What this task involves
Repeat the data below in full. Pictures must not be part of the copy.

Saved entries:
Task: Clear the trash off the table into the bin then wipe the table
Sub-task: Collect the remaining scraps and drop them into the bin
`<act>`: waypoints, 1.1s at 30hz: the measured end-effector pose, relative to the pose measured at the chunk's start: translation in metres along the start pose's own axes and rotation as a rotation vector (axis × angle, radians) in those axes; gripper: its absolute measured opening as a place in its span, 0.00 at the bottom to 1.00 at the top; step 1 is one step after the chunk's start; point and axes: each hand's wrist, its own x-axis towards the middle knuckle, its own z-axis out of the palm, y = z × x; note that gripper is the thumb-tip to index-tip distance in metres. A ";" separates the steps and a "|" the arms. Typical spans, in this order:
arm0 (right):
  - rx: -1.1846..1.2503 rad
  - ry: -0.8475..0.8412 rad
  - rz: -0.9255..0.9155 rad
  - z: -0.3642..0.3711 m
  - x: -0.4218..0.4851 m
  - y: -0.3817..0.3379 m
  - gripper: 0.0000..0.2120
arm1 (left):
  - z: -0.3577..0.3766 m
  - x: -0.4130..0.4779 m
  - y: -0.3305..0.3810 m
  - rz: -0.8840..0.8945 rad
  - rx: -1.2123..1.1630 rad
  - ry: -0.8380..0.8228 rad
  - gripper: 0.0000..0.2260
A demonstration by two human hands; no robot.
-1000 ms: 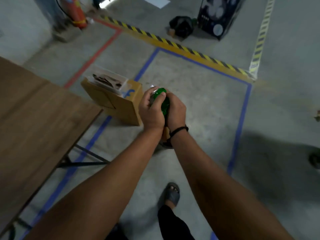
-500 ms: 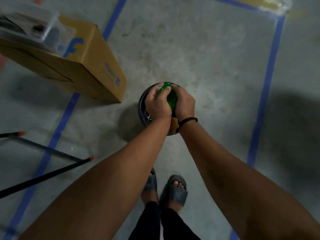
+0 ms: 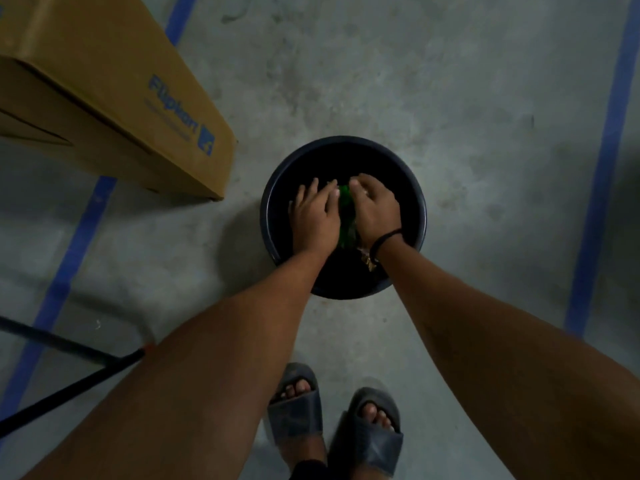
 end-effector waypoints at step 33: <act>-0.228 -0.321 -0.488 -0.036 -0.131 -0.133 0.33 | -0.179 -0.098 0.154 -0.451 -1.511 -0.372 0.41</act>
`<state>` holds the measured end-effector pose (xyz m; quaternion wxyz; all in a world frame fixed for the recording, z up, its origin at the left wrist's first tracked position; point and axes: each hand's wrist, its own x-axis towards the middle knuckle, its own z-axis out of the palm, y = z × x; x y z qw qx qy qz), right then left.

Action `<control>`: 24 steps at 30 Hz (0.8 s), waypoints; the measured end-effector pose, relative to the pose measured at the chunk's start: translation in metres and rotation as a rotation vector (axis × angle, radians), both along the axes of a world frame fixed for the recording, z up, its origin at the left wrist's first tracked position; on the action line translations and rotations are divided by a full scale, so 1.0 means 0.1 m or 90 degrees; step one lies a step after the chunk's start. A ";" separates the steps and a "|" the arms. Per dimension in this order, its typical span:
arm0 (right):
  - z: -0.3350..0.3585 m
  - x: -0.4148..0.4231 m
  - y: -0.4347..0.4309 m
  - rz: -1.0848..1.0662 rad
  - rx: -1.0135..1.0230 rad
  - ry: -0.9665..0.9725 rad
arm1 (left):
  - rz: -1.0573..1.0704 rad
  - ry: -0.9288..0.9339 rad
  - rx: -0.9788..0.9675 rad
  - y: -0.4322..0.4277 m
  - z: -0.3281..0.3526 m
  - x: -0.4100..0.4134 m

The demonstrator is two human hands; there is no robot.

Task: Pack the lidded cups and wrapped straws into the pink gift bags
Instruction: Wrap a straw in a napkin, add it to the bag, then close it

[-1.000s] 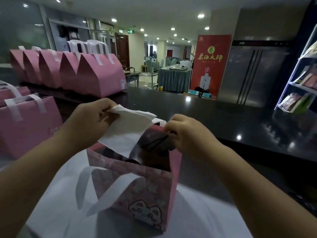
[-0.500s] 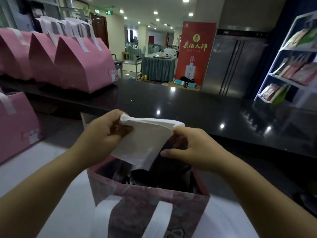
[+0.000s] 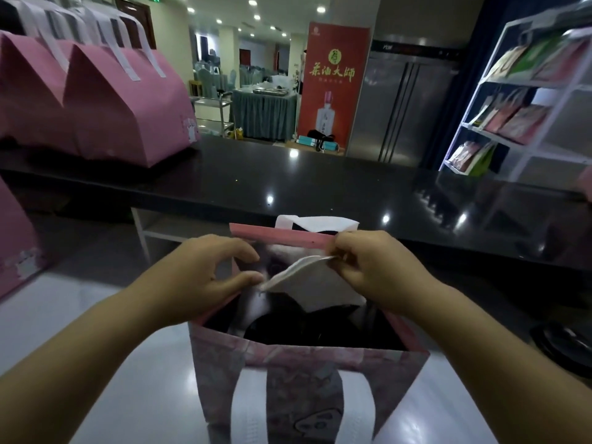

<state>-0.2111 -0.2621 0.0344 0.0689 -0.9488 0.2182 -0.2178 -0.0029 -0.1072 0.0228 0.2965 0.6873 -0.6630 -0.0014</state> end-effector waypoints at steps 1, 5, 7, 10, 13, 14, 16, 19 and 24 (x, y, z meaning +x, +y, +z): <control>-0.01 0.05 0.02 -0.023 -0.065 0.056 | -0.003 -0.003 0.001 0.00 -0.01 0.01; 0.03 0.17 0.07 -0.077 -0.099 0.194 | -0.013 0.012 0.000 0.01 -0.01 0.01; 0.08 0.13 0.11 -0.073 -0.039 0.171 | -0.020 0.022 -0.008 0.02 -0.01 0.01; 0.17 -0.04 0.22 -0.059 0.077 0.064 | -0.032 0.034 -0.015 0.04 0.00 0.01; 0.20 -0.26 0.34 -0.086 0.129 -0.026 | -0.048 0.041 -0.038 0.10 0.03 -0.02; 0.18 -0.35 0.38 -0.100 0.130 -0.050 | -0.052 0.048 -0.049 0.12 0.03 -0.03; 0.12 -0.50 0.47 -0.137 0.112 -0.087 | -0.050 0.069 -0.064 0.18 0.03 -0.05; -0.03 -0.72 0.60 -0.184 0.130 -0.099 | -0.034 0.093 -0.038 0.29 -0.04 -0.06; -0.16 -0.90 0.66 -0.219 0.241 0.053 | -0.011 0.106 0.135 0.42 -0.12 -0.05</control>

Solution for this task
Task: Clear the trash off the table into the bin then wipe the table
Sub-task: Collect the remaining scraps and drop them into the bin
`<act>`: waypoints, 1.1s at 30hz: the measured end-effector pose, relative to the pose measured at the chunk's start: translation in metres along the start pose's own axes and rotation as a rotation vector (axis × angle, radians) in those axes; gripper: its absolute measured opening as a place in its span, 0.00 at the bottom to 1.00 at the top; step 1 is one step after the chunk's start; point and axes: each hand's wrist, its own x-axis towards the middle knuckle, its own z-axis out of the palm, y = z × x; note that gripper is the thumb-tip to index-tip distance in metres. A ";" separates the steps and a "|" the arms. Typical spans, in this order:
arm0 (right):
  - rx: -1.1846..1.2503 rad
  - ry: -0.8475..0.8412 rad
  - rz: -0.9255..0.9155 rad
  - z: -0.3642..0.3711 m
  - x: -0.4218..0.4851 m
  - y: -0.3817..0.3379 m
  - gripper: 0.0000..0.2120
arm1 (left):
  - z: -0.3577..0.3766 m
  - x: -0.4130..0.4779 m
  - y: -0.3305..0.3810 m
  - rz: -0.8840..0.8945 rad
  - rx: -1.2123..1.1630 rad
  - ry: -0.8380..0.8228 rad
  - gripper: 0.0000..0.2260
A demonstration by two human hands; no robot.
-1000 ms: 
-500 ms: 
+0 ms: 
 end-effector waypoints at step 33: <act>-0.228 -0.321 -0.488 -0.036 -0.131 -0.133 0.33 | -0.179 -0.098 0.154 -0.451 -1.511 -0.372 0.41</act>
`<state>` holds the measured end-effector pose (xyz m; quaternion wxyz; all in a world frame fixed for the recording, z up, its origin at the left wrist's first tracked position; point and axes: each hand's wrist, its own x-axis towards the middle knuckle, its own z-axis out of the palm, y = z × x; x y z qw qx qy qz), right then left.

Action `<control>`: 24 steps at 30 Hz (0.8 s), waypoints; the measured end-effector pose, relative to the pose measured at the chunk's start: translation in metres and rotation as a rotation vector (axis × angle, radians), both along the axes of a world frame fixed for the recording, z up, its origin at the left wrist's first tracked position; on the action line translations and rotations are divided by a full scale, so 1.0 means 0.1 m or 90 degrees; step one lies a step after the chunk's start. A ";" separates the steps and a "|" the arms. Per dimension in this order, its typical span:
arm0 (right):
  - z: -0.3350..0.3585 m
  - x: -0.4148..0.4231 m
  - y: -0.4347..0.4309 m
  - rz: -1.0848..1.0662 rad
  - rx: -1.0135..1.0230 rad
  - ry: -0.9665..0.9725 rad
arm1 (left):
  - rz: -1.0573..1.0704 rad
  - ry: -0.9288..0.9339 rad
  - rx: -0.9788..0.9675 rad
  - y: -0.4322..0.4277 m
  - z: -0.3281..0.3526 m
  - x: -0.4100..0.4134 m

The demonstrator is two human hands; there is no robot.

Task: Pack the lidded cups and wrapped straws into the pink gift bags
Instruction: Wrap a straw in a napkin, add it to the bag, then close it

[-1.000s] 
[-0.500s] 
[+0.000s] 

<state>-0.2111 -0.2621 0.0344 0.0689 -0.9488 0.2182 -0.2178 -0.0029 -0.1072 0.0228 0.2965 0.6873 -0.6630 -0.0014</state> end-effector waypoints at steps 1, 5, 7, 10, 13, 14, 16, 19 and 24 (x, y, z meaning +x, +y, +z): <control>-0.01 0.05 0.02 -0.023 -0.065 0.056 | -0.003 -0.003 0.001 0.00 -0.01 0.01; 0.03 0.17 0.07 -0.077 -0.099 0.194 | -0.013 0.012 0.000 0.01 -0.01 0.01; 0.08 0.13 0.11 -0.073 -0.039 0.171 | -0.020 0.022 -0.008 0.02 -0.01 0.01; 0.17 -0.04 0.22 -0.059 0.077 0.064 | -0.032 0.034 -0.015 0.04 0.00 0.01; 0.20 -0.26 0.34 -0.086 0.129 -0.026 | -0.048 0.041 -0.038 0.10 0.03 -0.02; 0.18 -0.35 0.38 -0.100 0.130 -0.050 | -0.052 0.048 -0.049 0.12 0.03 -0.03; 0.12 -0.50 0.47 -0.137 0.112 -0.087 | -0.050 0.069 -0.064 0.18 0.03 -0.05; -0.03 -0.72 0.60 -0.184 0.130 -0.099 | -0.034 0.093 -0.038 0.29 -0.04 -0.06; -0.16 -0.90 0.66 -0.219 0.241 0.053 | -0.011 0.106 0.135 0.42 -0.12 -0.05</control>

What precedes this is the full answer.